I'm trying to understand the proof of theorem 1.6 from the paper "A Matrix Expander Chernoff Bound".

In the proof they say: "Iterating this construction on the remainder a total of $T ≤ k$ times" and later they choose a value for $T$.

$k$ is the length of a given walk on the graph $G$ which has $n$ vertices.

They choose $$T = \frac{2log(\frac{F}{ε})}{1 − λ}$$

If we take $f$ to be a function that gets $1$ on half of the vertices and $-1$ on the other half then $F=\sqrt{n}$ by definition. So $T\gt log(n)$. But $k$ might be much smaller than $log(n)$. So if $T>k$, how can they choose this $T$?


  • $\begingroup$ Looks like you're correct to me, in that this choice is impossible given the constraint of $T \leq k$. However, I haven't really worked through the proof in detail. Why do the authors introduce $T$? Perhaps the authors implicitly intended a different ("trivial") choice of $T$ (perhaps $T=k$) in case the other choice is impossible. But it's equally possible to me that you just found an error. $\endgroup$ – Steve Aug 26 '18 at 20:13

One of the authors of the paper has answered me and he said that they implicitly assume $$k \ge \frac{2 log(\frac{F}{ε})}{1 − λ}$$.

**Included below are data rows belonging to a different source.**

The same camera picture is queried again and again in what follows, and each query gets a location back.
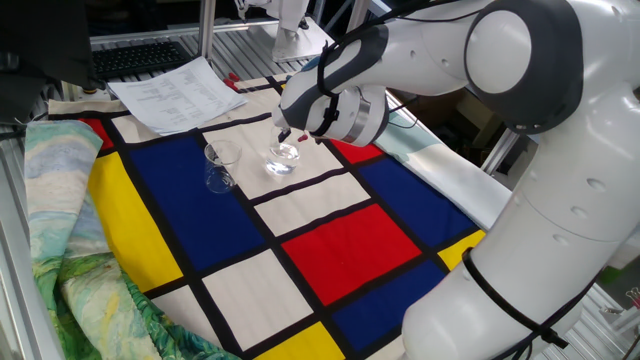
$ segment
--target mondrian pattern cloth
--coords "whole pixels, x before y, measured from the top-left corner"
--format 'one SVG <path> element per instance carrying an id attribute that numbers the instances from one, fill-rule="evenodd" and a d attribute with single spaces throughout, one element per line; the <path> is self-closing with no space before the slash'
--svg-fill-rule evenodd
<path id="1" fill-rule="evenodd" d="M 118 101 L 51 102 L 50 118 L 102 137 L 88 189 L 109 247 L 177 324 L 242 359 L 396 360 L 405 310 L 484 233 L 397 147 L 308 140 L 291 175 L 268 173 L 283 85 L 239 83 L 247 105 L 168 137 Z M 419 141 L 412 131 L 385 147 Z M 204 183 L 204 147 L 219 139 L 243 151 L 227 194 Z"/>

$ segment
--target fabric
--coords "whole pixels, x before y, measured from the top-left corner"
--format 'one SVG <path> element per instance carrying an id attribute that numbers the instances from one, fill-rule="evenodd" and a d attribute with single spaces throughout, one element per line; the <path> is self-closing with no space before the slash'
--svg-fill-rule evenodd
<path id="1" fill-rule="evenodd" d="M 249 199 L 302 183 L 342 167 L 324 144 L 317 145 L 313 140 L 307 140 L 298 143 L 300 156 L 313 158 L 315 161 L 300 162 L 295 171 L 288 176 L 271 176 L 264 164 L 269 152 L 272 128 L 273 121 L 268 118 L 204 133 L 204 138 L 209 143 L 216 140 L 228 140 L 240 145 L 242 158 L 235 179 Z M 291 139 L 297 139 L 302 136 L 302 131 L 292 130 L 289 136 Z"/>
<path id="2" fill-rule="evenodd" d="M 424 182 L 428 173 L 373 145 L 307 140 L 292 174 L 267 172 L 270 111 L 285 79 L 242 83 L 260 106 L 163 138 L 128 112 L 99 110 L 113 104 L 51 116 L 99 119 L 113 141 L 89 180 L 105 236 L 177 324 L 247 360 L 397 360 L 405 310 L 479 229 Z M 406 140 L 392 130 L 383 138 L 396 149 Z M 219 139 L 243 150 L 239 186 L 226 194 L 204 183 L 204 147 Z"/>
<path id="3" fill-rule="evenodd" d="M 411 126 L 400 110 L 390 121 Z M 418 123 L 410 129 L 387 126 L 376 145 L 422 181 L 446 196 L 483 230 L 489 230 L 507 205 L 511 191 L 444 145 Z"/>
<path id="4" fill-rule="evenodd" d="M 121 270 L 87 193 L 101 146 L 77 121 L 27 128 L 33 273 L 65 357 L 237 359 L 173 324 Z"/>

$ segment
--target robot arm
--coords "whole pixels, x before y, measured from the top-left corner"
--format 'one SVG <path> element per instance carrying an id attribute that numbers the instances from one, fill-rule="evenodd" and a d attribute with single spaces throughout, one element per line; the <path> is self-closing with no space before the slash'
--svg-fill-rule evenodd
<path id="1" fill-rule="evenodd" d="M 471 254 L 493 290 L 542 324 L 590 284 L 640 223 L 640 105 L 632 92 L 640 86 L 640 5 L 463 0 L 407 17 L 431 22 L 378 25 L 331 53 L 323 78 L 338 96 L 318 87 L 312 61 L 287 82 L 274 122 L 364 146 L 387 123 L 386 86 L 438 95 L 469 84 L 512 130 L 543 133 L 505 210 Z M 499 354 L 530 334 L 462 263 L 403 321 L 411 360 L 504 359 Z"/>
<path id="2" fill-rule="evenodd" d="M 490 0 L 461 1 L 417 11 L 409 18 L 444 20 L 473 14 Z M 325 121 L 331 99 L 317 85 L 318 61 L 293 76 L 273 111 L 276 125 L 357 146 L 373 142 L 388 120 L 385 87 L 420 95 L 441 95 L 465 86 L 465 40 L 474 16 L 422 23 L 396 20 L 364 31 L 329 55 L 328 90 L 340 94 L 339 115 Z"/>

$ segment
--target keyboard
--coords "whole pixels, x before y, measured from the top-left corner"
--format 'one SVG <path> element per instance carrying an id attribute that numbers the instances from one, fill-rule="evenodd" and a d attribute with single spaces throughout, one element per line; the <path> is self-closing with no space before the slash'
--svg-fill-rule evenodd
<path id="1" fill-rule="evenodd" d="M 96 75 L 103 80 L 178 67 L 189 61 L 189 53 L 175 41 L 93 51 Z"/>

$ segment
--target glass cup
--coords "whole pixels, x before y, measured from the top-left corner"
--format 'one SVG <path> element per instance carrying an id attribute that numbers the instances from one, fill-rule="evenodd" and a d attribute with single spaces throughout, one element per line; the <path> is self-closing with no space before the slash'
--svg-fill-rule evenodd
<path id="1" fill-rule="evenodd" d="M 300 161 L 298 140 L 294 134 L 290 134 L 280 142 L 278 137 L 282 128 L 271 129 L 269 139 L 269 153 L 267 154 L 267 169 L 277 175 L 288 175 L 295 170 Z"/>
<path id="2" fill-rule="evenodd" d="M 204 148 L 207 158 L 204 180 L 207 188 L 214 193 L 223 194 L 236 186 L 235 174 L 242 156 L 240 145 L 227 141 L 213 141 Z"/>

He also said that actually the Theorem would still be true if $k \lt 2 log(F/ε)/(1 − λ)$. In this case, with the same $Z_i$’s, one will actually get $W = 0$ and $|Z_i|_* \le k max_v |f(v)|_*$ trivially.

Additionally, he said that basically Theorem 1.6 is not saying anything for small walks i.e. walks of length less than $2 log(F/ε)/(1 − λ)$. This is a drawback of this Theorem and in the matrix case, one can do much better by other methods as demonstrated by the main result of the paper (Theorem 1.2).